Saturday 5 October 2013

Man up, MR!

     People often use the metaphor of the pendulum when they talk about social change, particularly with respect to such things as civil rights. I've always detested that metaphor, because we don't want to oscillate between extremes; we want to move to a nice, fair equilibrium where everyone's rights are respected, and stay there. And while gravity can be trusted to push a pendulum towards that center, momentum will always cause it to overshoot. With a pendulum, the right thing to do (if you want to end up stable at the center) is to apply force in the opposite direction of whichever way it's going, to drain its momentum so eventually it comes to rest. If social justice really were like a pendulum, then we all should have been pushing against Martin Luther King Jr. and the civil rights movement, not to oppose it per se but to help slow it down so it would come to rest at the happy medium.
     But we now recognize that the "moderates" who urged Dr. King to be patient, not to move so fast, were simply wrong. Even if there is a force of gravity gently tugging us in the general direction of social equality, the pendulum here is mounted on a rigid and far from frictionless pivot, and can quite easily remain at a socially unjust status quo indefinitely. We have to push it to get it to budge, and historically we've had to push pretty damned hard, because there's always someone trying to keep it right where it is.
     (Also, the pendulum metaphor misleadingly suggests that there's symmetry in the distribution of injustices over time, and sure, we may be on top right now, but it all evens out because remember when white Europeans were slaves of African overlords, or when a man's legal personhood was subsumed under that of his wife? Me neither, but it must have happened because pendulum!)

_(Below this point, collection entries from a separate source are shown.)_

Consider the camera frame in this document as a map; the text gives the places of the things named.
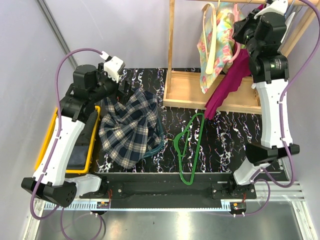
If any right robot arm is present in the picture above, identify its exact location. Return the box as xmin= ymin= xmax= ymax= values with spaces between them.
xmin=227 ymin=8 xmax=300 ymax=199

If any pink plastic hanger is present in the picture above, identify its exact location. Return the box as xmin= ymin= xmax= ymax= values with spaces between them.
xmin=228 ymin=42 xmax=241 ymax=63

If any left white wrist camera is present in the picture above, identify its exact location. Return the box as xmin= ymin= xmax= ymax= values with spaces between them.
xmin=100 ymin=51 xmax=125 ymax=83

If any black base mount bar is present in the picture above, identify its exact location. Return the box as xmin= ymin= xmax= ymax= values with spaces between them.
xmin=99 ymin=172 xmax=258 ymax=210

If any teal plastic bin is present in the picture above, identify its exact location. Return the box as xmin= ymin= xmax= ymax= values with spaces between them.
xmin=142 ymin=117 xmax=165 ymax=159

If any wooden clothes rack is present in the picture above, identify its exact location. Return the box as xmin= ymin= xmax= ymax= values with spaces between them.
xmin=163 ymin=0 xmax=315 ymax=114

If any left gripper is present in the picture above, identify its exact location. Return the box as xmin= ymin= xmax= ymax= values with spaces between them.
xmin=89 ymin=63 xmax=134 ymax=105

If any floral pastel skirt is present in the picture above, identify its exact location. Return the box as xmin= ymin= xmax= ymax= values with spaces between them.
xmin=197 ymin=2 xmax=244 ymax=94

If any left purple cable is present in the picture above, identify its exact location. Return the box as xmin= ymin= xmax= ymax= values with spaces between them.
xmin=29 ymin=48 xmax=111 ymax=240

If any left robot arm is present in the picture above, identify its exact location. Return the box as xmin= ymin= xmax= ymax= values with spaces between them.
xmin=21 ymin=60 xmax=125 ymax=208

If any purple cable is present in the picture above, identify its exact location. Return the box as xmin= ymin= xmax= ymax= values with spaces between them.
xmin=29 ymin=48 xmax=111 ymax=240
xmin=249 ymin=0 xmax=320 ymax=216

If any magenta pleated skirt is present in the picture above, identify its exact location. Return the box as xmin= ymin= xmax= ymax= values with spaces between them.
xmin=204 ymin=48 xmax=251 ymax=120

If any green plastic hanger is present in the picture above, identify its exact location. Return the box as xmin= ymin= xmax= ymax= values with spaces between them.
xmin=173 ymin=112 xmax=206 ymax=186

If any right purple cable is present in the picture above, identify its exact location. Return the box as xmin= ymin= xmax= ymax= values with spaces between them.
xmin=249 ymin=0 xmax=320 ymax=216

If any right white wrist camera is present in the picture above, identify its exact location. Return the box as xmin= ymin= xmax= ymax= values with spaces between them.
xmin=254 ymin=0 xmax=289 ymax=20

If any white garment on hanger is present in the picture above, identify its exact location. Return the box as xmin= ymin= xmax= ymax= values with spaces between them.
xmin=278 ymin=11 xmax=296 ymax=51

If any yellow plastic tray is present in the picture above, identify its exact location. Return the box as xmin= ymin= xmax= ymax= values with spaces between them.
xmin=34 ymin=105 xmax=101 ymax=175

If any plaid navy skirt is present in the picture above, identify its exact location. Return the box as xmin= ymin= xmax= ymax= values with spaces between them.
xmin=98 ymin=88 xmax=160 ymax=169

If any cream wooden hanger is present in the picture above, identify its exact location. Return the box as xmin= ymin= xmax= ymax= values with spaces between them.
xmin=201 ymin=2 xmax=221 ymax=75

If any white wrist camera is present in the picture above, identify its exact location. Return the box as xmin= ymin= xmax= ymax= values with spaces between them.
xmin=100 ymin=51 xmax=125 ymax=83
xmin=254 ymin=0 xmax=289 ymax=20

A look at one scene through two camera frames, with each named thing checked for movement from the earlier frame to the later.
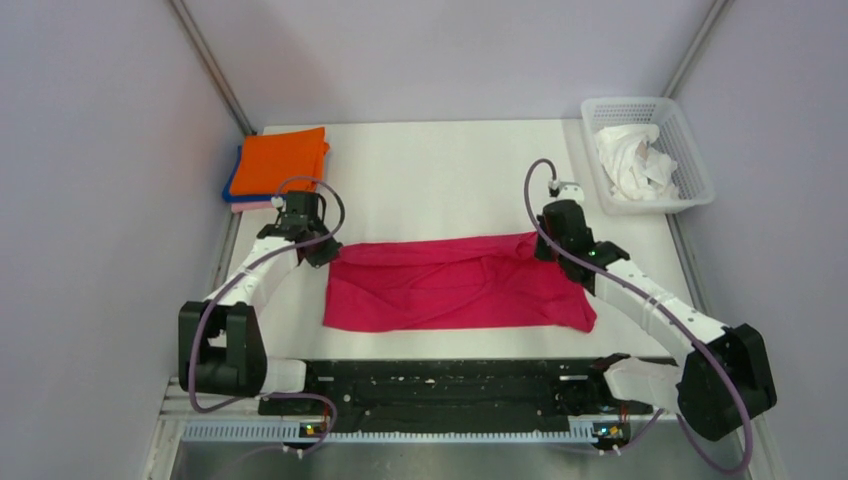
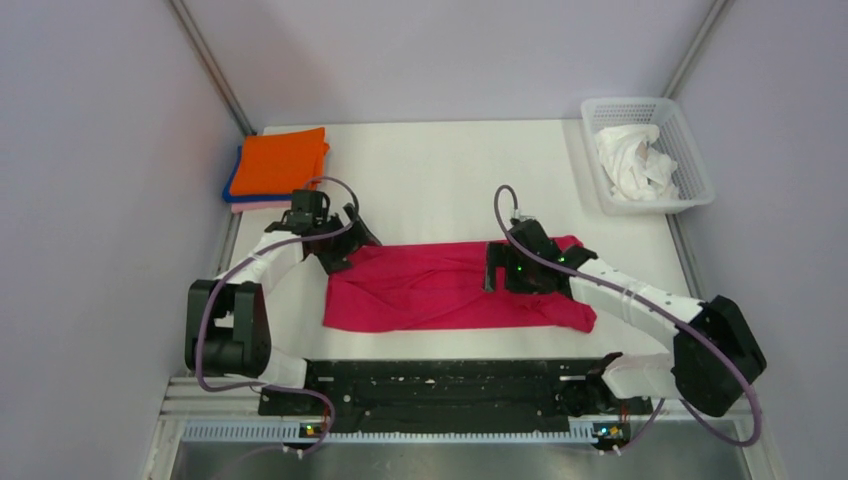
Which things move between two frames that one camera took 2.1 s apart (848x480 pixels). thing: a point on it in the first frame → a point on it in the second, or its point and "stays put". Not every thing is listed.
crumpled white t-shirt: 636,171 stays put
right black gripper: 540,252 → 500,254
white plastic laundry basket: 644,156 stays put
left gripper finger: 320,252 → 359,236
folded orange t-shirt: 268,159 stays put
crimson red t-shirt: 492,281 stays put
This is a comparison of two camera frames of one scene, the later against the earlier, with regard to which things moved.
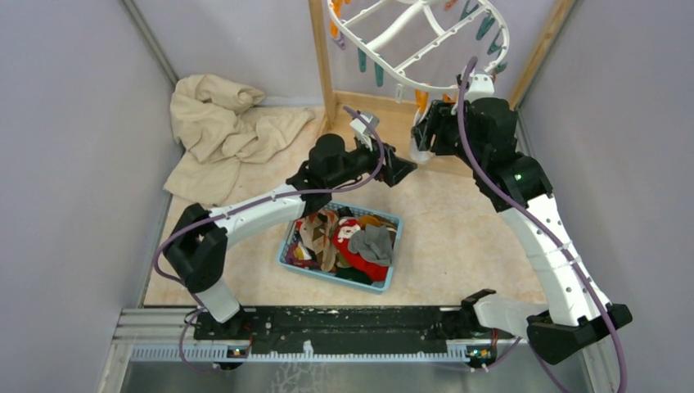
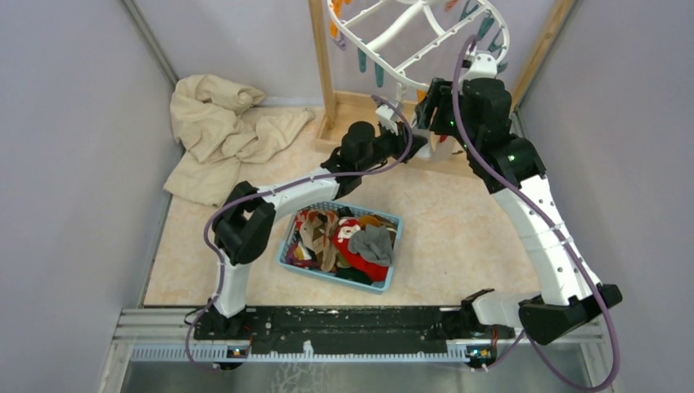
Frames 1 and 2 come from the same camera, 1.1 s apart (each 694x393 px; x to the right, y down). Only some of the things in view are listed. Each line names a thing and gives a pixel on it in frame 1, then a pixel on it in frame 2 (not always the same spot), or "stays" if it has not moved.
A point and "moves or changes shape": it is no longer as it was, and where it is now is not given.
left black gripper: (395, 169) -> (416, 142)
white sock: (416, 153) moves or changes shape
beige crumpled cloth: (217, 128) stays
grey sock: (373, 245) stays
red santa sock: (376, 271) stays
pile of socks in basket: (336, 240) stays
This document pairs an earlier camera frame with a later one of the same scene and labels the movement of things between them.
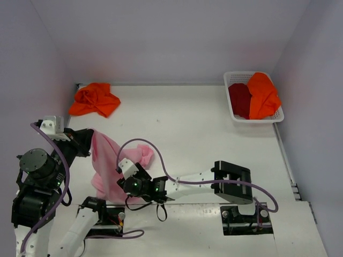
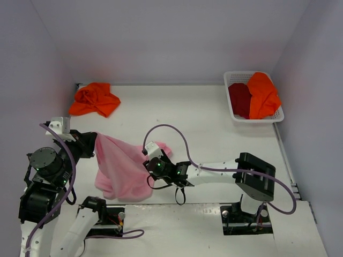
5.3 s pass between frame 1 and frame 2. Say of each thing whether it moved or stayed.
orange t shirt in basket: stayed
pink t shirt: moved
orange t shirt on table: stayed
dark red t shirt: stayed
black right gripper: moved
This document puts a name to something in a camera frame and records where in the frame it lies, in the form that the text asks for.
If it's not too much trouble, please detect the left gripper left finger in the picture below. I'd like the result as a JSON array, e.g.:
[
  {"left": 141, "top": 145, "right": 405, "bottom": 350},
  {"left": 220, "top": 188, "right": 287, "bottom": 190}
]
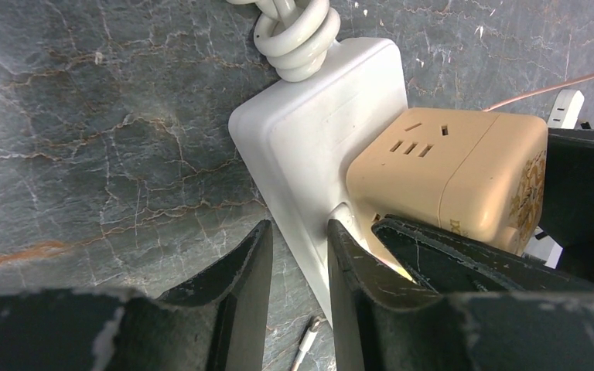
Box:
[{"left": 0, "top": 220, "right": 273, "bottom": 370}]

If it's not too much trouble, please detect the small white power strip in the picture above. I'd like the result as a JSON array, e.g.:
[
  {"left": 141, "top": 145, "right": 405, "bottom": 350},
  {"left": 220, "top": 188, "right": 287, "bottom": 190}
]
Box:
[{"left": 547, "top": 89, "right": 585, "bottom": 129}]

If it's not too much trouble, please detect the large white power strip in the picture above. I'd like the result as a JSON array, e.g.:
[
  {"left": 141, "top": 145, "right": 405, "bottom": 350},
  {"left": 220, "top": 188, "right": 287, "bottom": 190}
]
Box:
[{"left": 228, "top": 37, "right": 408, "bottom": 317}]

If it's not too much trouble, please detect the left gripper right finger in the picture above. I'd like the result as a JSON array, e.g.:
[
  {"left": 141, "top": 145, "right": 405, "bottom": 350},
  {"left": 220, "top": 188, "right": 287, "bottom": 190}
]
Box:
[{"left": 327, "top": 220, "right": 594, "bottom": 370}]

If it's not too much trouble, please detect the tan cube adapter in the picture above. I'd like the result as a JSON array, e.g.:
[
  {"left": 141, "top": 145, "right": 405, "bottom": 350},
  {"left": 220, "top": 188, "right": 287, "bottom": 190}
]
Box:
[{"left": 346, "top": 107, "right": 548, "bottom": 274}]

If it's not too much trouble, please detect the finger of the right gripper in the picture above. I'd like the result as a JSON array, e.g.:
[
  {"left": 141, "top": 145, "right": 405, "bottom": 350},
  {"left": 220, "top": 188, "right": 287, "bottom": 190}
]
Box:
[
  {"left": 539, "top": 128, "right": 594, "bottom": 283},
  {"left": 371, "top": 215, "right": 594, "bottom": 294}
]

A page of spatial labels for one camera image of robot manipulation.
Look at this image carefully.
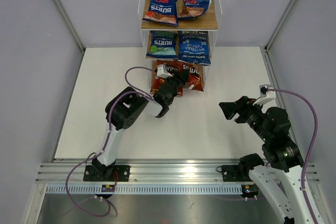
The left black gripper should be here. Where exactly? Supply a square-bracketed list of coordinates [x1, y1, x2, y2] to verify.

     Lately we have been hearing about the Men's Rights movement, whose position seems to be that the pendulum has swung too far and now men are disadvantaged as women once were. I have mixed feelings about this. On the one hand, yeah, there are situations in which men suffer injustices simply because they are men, and so yeah, I sympathize. I've had to contend with various inconveniences for being a man myself.
     But on the other hand, I'm very much aware of how many advantages I enjoy simply by virtue of being a man in this society, how easy it is to take them for granted, and how much I probably enjoy without even noticing. On the balance, it's pretty obvious to me that I come out ahead on the deal, overall, and so I feel it would be undignified for me to complain about the times it works against me.
I would call it unmanly, but there is nothing uniquely masculine about courageously enduring hardships.

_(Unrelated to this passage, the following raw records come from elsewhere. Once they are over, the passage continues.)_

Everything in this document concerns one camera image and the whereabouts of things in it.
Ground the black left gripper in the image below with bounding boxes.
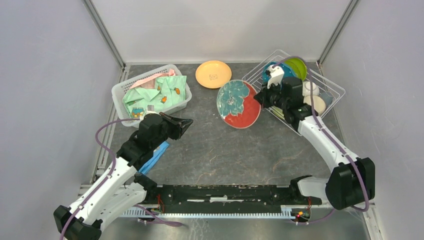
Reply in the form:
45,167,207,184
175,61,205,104
151,112,193,149

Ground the teal rimmed red plate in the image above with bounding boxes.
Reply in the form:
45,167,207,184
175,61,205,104
216,79,262,129

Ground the aluminium corner post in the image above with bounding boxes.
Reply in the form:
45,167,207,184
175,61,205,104
82,0,126,70
317,0,360,67

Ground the aluminium corner post left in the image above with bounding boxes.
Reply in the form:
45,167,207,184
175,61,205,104
82,0,126,70

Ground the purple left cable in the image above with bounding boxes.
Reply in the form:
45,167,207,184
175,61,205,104
59,118,143,240

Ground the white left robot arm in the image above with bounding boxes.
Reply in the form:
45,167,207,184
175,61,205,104
53,111,193,240

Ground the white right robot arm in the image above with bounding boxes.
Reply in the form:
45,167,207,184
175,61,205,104
254,77,376,212

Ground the orange plate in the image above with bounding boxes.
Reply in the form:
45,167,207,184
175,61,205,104
195,60,232,89

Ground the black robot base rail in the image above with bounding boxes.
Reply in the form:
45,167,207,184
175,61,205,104
134,174,322,214

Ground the pink cloth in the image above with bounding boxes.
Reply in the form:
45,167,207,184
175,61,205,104
129,69,176,90

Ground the lime green plate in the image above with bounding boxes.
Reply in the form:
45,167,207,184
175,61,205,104
284,57,308,81

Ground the blue dotted plate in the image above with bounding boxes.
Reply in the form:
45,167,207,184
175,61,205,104
261,61,297,85

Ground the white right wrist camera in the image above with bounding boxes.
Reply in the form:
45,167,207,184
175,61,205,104
263,64,285,89

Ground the aluminium corner post right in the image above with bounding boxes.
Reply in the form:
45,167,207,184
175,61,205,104
317,0,360,67

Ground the green interior mug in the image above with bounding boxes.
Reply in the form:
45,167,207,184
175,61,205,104
303,95,327,116

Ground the green printed cloth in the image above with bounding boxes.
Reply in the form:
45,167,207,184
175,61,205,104
122,75,187,118

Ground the white round bowl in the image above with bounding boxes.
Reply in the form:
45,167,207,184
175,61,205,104
302,80,320,97

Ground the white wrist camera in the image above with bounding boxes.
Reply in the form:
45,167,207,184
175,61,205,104
263,64,285,89
139,105,159,119

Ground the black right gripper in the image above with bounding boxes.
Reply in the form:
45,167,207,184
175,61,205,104
254,79,289,111

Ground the blue printed cloth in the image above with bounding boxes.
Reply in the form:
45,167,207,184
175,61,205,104
138,141,170,175

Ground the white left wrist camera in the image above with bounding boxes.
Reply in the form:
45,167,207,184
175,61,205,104
139,105,159,119

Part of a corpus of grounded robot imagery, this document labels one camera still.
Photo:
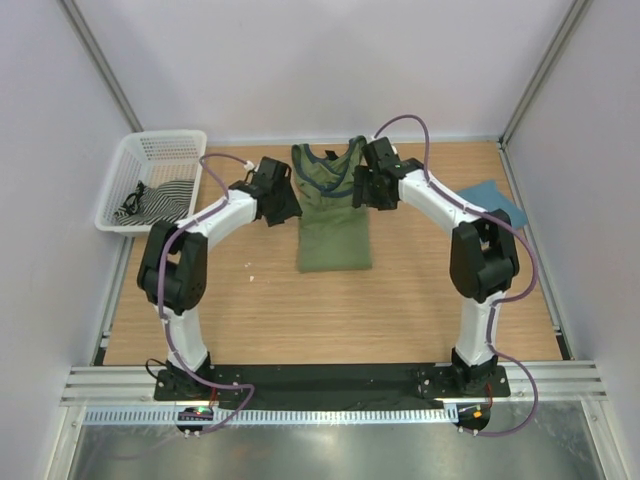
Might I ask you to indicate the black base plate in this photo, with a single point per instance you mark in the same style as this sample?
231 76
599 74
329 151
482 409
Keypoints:
356 387

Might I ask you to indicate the right aluminium frame post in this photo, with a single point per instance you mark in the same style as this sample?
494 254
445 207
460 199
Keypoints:
551 56

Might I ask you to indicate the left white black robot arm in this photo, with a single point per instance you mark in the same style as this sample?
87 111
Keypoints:
174 269

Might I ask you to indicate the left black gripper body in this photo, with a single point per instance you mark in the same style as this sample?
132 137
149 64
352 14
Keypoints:
286 205

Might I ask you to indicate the left aluminium frame post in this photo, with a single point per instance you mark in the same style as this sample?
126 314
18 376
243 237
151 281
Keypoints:
94 52

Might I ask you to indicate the aluminium frame post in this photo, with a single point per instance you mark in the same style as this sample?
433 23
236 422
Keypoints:
94 52
551 56

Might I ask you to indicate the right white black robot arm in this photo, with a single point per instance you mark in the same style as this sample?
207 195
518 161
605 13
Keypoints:
483 255

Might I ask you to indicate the aluminium front rail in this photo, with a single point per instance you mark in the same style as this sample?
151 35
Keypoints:
132 385

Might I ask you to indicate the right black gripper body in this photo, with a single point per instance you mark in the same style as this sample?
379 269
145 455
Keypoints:
365 191

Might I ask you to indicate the black white striped tank top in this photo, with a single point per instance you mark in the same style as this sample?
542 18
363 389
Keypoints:
146 205

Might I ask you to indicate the white slotted cable duct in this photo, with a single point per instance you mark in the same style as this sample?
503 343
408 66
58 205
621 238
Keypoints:
181 415

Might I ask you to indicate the blue tank top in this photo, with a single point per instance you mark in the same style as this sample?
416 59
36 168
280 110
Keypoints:
487 196

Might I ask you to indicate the green tank top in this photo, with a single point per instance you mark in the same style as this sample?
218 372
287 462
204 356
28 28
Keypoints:
333 235

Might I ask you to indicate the white plastic laundry basket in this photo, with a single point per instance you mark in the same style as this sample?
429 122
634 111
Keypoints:
152 157

     One of the minor ways being a man has occasionally disadvantaged me is when it comes to discussing feminism. I recall conversations in which my views were enthusiastically embraced as sensitive and enlightened until I happened to disagree over some point or other, when I suddenly became unqualified to know what I was talking about. (Gee, thanks for the object lesson in what it feels like to be marginalized, but wouldn't it be more helpful to model for me how to respect someone as an equal?) My gender shouldn't have any bearing on the validity of my arguments, but to some people it does.
     Fortunately, as a man, I am qualified to say things about the Men's Rights movement without having to face such challenges, and the main criticism I have is actually the very same one I have of the term "feminism": it's adversarial and divisive. Feminism should not have been, and ideally isn't, about women's issues, but about addressing the impact of gender on human issues. That we call this movement "feminism" is a historical artifact of the fact that the bulk of the political and economic injustices resulting from sexism have been and still are borne by females.
     So while I object a bit to the term "feminism", there's at least some justification for having focused on women's rights, particularly when they weren't thought to have any. I grit my teeth a bit every time I use the word, but that's the word we have. There is no such justification for creating a separate-but-equal masculism (packaged with a tastefully rugged blue label: "Feminism -- For Him!") to focus arbitrarily on gender injustice when it happens to disadvantage someone with a penis. Gender injustice is wrong whomever it happens to.

     I sometimes use "Mankind" as a gender-neutral, inclusive term for our whole species. I figure I should be man enough to call myself a feminist in the same spirit.